Yazmaktan, hatta dile getirmekten en çok usandığım, üzüldüğüm konu; Karpaz bölgesinin, eşek sorunudur. Her ne kadar bu konun halen daha konuşulmasından utanan olmasa da, yazmaya devam edeceğiz.
Bölgenin hayvancılıkta, turizmde, tarımda yaşadığı sorunlar yetmezmiş gibi eşek sorunu da üstüne dem vurmaya devam ediyor.
Bölgenin işsizlik sorununu, gelişim ve planlama ile ilgili sorunlarını konuşup çözüm bulmaya çalışmamız gerekirken, biz halen daha yaklaşık elli yıllık halka dayatılan eşek sorununu konuşuyoruz.
Aslında, sadece çözüm bulmayanlara değil sitemim. Bu sistemi destekleyen ve maalesef sorunları bu denli aşağıya çekenleredir sitemim. 21. yüz yılda bunları konuşmak, bir halka yapılacak en büyük kötülüktür.
Karpaz’ın geçim kaynağı, tarım-hayvancılık ve turizmdir. Bu gerçek değişmeyecek. Ve bu gerçeğin gerekliliği de devlet politikası ile belirlenmelidir.
Dünya alternatif tarım modellerini, araçlarını, teknolojiyi tartışırken biz halen daha eşek sorununu konuşuyoruz.

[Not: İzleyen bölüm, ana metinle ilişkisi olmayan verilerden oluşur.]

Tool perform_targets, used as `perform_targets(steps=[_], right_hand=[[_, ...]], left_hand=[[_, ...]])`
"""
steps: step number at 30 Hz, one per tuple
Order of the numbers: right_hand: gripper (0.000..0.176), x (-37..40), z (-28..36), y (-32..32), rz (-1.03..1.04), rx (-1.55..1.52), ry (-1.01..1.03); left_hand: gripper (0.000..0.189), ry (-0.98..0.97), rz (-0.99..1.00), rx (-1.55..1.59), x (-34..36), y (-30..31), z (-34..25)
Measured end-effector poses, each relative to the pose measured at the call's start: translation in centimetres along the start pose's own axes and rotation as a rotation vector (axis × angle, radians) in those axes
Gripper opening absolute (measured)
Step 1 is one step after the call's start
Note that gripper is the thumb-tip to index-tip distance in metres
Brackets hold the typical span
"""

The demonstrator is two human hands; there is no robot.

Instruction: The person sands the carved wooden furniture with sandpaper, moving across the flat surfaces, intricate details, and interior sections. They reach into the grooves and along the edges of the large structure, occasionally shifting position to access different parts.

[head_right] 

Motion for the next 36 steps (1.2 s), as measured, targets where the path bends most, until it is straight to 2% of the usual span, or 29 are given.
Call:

Hiç mi sormuyor bu halk kendine, neden bu haldeyiz diye?
Hiç mi zorunuza gitmiyor be Arkadaş! Bu zamanda, sadece eşek sorunu ile oyları toplayıp arkalarına dahi bakmamaları hiç mi sizi etkilemiyor?
Kızmamak, isyan etmemek, bu ayıbı yüzlerine vurmamak elde değil.
Her dönem aralıksız bir şekilde aynı yalanlar, masallar, hikayeler ve senaryolar yazılıp oynanıyor.
Bu işin bilimsel veriler, bilirkişiler ile halledilmesi çok mu zor yani? Yoksa bu iş biterse Karpaz halkı başınıza bela olacak diye mi korkuyorsunuz?
Tabii, bu sorun çözülürse Karpaz halkı iş, yatırım, gelişim isteyecek. Bu da sizin işinize gelmez tabi.
Kim ne yapar, ne eder bilmem ama ben bu rezilliği kabul etmem. Hem yazarım, hem de dile getiririm.
Ne Karpaz halkı, ne de dünyanın en güzel yerlerine sahip olan Karpaz bölgesi bu rezilliği hak etmiyor.
Güneşin Doğduğu Yerden, Herkese Selam Olsun.